= Problem statement =
Using the entries below, return word for word the lines from the one containing "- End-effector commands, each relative" up to and including the last.

[Collection entries]
────────────────────
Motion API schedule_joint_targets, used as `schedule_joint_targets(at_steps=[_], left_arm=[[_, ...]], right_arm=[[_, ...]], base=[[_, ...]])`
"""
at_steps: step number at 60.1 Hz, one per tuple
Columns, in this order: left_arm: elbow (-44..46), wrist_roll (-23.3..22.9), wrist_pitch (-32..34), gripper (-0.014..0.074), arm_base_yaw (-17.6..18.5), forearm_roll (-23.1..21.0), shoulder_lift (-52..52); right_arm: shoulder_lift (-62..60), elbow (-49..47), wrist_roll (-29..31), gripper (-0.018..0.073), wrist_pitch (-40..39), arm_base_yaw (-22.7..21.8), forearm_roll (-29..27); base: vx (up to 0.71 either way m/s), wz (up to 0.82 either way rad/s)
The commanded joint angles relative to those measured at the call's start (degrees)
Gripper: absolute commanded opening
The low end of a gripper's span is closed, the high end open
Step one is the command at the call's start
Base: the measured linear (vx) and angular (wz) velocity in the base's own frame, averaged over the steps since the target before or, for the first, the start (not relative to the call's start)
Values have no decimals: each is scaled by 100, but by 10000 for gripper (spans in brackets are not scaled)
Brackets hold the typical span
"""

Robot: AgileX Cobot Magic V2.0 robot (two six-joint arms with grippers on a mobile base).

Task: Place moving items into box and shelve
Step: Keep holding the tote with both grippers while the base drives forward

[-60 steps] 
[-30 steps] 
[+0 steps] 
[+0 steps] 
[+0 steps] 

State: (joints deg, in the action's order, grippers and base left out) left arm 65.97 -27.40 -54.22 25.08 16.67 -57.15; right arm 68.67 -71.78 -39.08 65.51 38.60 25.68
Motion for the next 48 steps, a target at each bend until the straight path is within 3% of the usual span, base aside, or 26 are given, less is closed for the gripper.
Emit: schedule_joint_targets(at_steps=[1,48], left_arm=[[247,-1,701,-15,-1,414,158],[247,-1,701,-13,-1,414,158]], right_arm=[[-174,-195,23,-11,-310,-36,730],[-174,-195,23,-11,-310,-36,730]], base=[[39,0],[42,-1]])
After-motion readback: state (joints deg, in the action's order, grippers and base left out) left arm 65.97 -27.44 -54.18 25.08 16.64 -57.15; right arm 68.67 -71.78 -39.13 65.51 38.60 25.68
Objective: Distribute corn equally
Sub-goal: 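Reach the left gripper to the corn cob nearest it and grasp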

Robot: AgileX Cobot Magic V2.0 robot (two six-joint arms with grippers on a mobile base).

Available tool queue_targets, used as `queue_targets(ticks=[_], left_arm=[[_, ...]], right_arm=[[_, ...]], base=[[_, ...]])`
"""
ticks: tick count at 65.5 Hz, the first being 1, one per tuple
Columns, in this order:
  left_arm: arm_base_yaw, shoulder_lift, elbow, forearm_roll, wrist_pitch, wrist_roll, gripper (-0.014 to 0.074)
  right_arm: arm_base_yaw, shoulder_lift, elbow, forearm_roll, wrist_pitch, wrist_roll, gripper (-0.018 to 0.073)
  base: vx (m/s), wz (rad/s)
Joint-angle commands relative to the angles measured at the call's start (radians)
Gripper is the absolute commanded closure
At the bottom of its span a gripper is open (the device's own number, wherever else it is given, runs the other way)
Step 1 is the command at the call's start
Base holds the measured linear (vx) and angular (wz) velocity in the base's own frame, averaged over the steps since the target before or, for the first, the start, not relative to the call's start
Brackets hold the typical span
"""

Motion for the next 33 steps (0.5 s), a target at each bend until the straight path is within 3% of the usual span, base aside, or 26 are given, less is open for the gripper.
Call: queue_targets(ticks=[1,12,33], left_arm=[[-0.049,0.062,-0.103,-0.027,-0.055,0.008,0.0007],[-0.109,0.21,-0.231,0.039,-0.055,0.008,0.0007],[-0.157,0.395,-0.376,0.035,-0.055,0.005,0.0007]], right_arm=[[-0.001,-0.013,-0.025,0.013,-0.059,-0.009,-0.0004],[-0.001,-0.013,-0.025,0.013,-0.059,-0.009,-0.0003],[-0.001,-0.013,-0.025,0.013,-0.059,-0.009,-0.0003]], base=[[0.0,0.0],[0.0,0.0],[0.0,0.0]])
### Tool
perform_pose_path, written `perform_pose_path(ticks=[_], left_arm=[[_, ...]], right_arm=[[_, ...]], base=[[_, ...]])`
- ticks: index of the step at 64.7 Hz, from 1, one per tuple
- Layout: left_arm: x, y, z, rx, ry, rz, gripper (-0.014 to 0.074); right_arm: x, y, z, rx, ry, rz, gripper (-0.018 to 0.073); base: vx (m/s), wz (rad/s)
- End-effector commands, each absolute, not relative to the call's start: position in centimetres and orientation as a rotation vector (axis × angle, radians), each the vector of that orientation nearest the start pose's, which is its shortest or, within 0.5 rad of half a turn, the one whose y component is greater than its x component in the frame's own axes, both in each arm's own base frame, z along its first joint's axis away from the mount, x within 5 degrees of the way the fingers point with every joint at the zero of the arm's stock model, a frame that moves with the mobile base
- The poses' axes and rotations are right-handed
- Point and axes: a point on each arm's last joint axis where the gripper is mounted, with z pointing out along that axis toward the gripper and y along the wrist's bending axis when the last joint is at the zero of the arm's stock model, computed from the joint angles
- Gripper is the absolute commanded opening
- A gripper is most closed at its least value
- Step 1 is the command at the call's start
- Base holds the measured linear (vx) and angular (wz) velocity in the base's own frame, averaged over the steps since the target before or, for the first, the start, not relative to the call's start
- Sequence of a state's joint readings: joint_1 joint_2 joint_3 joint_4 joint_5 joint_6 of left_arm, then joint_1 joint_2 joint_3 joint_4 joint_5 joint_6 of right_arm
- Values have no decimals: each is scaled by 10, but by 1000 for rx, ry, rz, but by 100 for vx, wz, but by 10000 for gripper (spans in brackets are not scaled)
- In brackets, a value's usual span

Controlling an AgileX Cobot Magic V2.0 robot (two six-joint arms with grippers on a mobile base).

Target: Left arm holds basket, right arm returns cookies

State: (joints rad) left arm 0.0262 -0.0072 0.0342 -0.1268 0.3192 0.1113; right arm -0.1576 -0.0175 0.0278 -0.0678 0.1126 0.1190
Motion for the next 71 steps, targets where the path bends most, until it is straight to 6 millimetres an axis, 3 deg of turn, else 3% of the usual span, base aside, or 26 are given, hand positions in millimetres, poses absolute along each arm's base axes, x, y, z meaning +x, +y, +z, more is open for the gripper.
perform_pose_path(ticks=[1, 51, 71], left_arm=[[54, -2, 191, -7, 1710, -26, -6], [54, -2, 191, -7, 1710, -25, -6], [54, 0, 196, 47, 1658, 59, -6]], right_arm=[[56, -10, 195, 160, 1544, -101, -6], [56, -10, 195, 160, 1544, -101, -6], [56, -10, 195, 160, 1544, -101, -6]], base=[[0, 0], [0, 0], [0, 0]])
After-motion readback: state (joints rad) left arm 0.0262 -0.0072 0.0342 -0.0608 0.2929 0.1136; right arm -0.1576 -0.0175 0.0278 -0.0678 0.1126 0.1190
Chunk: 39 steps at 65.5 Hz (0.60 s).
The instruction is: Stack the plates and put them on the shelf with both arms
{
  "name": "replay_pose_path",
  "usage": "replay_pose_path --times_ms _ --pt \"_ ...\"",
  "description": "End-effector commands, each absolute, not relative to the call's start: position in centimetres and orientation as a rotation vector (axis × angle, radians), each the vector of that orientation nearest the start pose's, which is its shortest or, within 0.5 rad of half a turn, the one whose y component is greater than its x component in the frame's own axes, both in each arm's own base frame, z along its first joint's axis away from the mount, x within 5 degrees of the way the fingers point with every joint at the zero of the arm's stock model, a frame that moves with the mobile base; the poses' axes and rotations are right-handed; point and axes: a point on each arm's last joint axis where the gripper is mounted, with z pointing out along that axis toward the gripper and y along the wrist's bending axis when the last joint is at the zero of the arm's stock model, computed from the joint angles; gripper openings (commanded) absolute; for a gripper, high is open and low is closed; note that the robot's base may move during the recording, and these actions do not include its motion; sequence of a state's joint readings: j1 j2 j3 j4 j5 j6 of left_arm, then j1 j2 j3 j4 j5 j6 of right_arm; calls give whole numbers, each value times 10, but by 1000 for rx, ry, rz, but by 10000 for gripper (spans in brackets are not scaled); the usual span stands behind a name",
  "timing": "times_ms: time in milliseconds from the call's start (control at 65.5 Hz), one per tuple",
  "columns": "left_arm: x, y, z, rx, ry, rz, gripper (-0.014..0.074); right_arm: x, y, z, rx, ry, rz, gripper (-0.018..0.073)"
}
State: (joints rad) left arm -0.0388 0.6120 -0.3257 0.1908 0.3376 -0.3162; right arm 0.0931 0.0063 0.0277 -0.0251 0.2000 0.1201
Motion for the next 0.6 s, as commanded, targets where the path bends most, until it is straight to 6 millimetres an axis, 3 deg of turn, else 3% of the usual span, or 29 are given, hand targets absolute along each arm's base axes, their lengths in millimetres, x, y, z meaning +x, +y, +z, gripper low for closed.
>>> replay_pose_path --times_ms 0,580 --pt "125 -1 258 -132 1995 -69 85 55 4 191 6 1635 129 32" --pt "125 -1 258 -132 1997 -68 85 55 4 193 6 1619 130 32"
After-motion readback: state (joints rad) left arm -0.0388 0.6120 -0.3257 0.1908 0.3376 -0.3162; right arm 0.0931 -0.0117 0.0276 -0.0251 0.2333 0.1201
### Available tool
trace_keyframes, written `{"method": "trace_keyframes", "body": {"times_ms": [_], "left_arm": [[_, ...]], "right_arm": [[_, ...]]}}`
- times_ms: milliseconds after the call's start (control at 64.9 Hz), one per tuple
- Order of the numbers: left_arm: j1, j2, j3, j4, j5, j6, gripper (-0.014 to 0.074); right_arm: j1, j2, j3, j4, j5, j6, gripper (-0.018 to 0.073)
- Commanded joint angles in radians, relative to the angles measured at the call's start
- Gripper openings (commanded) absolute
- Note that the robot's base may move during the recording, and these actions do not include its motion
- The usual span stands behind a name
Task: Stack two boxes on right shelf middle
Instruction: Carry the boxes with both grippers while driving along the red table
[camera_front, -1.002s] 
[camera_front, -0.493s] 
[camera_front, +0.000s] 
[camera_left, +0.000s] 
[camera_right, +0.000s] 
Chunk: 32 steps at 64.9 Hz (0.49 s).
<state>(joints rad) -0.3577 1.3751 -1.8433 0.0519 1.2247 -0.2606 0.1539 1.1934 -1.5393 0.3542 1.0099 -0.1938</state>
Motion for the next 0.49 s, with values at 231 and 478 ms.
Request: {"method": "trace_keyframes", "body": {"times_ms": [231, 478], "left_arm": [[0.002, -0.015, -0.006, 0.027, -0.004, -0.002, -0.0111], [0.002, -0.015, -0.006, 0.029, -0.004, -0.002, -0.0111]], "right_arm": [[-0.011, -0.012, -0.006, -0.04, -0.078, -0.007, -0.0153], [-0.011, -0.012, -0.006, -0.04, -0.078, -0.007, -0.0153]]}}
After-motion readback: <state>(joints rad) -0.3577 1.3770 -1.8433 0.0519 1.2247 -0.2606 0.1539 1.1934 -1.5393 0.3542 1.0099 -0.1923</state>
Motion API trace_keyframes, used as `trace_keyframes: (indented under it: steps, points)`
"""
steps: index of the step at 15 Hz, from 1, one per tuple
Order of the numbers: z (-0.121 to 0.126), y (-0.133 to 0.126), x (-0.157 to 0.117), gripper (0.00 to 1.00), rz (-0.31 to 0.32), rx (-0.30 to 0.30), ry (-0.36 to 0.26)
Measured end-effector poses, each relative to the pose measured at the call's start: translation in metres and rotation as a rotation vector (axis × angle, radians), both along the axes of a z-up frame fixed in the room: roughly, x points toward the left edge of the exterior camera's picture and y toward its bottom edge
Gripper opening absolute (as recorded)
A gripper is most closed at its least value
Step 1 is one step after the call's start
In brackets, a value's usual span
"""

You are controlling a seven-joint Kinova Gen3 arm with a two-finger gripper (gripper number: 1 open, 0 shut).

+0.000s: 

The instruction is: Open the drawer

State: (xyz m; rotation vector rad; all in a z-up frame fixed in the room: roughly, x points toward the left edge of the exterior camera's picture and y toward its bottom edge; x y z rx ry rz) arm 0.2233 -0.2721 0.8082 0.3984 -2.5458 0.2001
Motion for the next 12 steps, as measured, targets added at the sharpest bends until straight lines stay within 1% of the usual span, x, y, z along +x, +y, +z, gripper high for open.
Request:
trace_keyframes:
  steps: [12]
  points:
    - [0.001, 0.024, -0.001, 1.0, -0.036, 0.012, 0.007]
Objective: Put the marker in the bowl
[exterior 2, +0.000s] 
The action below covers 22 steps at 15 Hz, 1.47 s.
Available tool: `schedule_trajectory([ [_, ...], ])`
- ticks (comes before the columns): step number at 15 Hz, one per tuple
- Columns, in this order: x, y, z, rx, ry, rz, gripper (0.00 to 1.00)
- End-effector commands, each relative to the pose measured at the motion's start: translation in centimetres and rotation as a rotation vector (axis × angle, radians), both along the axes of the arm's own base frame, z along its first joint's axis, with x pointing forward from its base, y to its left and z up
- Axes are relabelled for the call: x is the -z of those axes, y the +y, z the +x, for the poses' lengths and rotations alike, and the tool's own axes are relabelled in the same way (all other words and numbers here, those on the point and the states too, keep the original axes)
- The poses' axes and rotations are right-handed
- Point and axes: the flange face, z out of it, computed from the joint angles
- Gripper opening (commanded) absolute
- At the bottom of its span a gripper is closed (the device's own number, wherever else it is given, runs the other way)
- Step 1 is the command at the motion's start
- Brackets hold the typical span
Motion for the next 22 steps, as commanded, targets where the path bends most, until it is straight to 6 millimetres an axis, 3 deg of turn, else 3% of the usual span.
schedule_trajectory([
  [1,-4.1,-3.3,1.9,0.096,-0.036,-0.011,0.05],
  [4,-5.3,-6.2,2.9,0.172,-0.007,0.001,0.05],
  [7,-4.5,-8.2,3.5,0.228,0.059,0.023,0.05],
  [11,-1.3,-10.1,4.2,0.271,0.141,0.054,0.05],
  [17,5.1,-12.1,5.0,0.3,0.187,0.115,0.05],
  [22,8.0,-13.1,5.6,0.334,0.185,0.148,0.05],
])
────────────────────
= Worked solution =
- End-effector commands, each relative to the pose measured at the motion's start: translation in centimetres and rotation as a rotation vector (axis × angle, radians), both along the axes of the arm's own base frame, z along its first joint's axis, with x pointing forward from its base, y to its left and z up
- Axes are relabelled for the call: x is the -z of those axes, y the +y, z the +x, for the poses' lengths and rotations alike, and the tool's own axes are relabelled in the same way (all other words and numbers here, those on the point and the states too, keep the original axes)
- The poses' axes and rotations are right-handed
- Point and axes: the flange face, z out of it, computed from the joint angles
- Gripper opening (commanded) absolute
- At the bottom of its span a gripper is closed (the device's own number, wherever else it is given, runs the other way)
- Step 1 is the command at the motion's start
- Brackets hold the typical span
Motion for the next 22 steps, as commanded, targets where the path bends most, until it is straight to 6 millimetres an axis, 3 deg of turn, else 3% of the usual span.
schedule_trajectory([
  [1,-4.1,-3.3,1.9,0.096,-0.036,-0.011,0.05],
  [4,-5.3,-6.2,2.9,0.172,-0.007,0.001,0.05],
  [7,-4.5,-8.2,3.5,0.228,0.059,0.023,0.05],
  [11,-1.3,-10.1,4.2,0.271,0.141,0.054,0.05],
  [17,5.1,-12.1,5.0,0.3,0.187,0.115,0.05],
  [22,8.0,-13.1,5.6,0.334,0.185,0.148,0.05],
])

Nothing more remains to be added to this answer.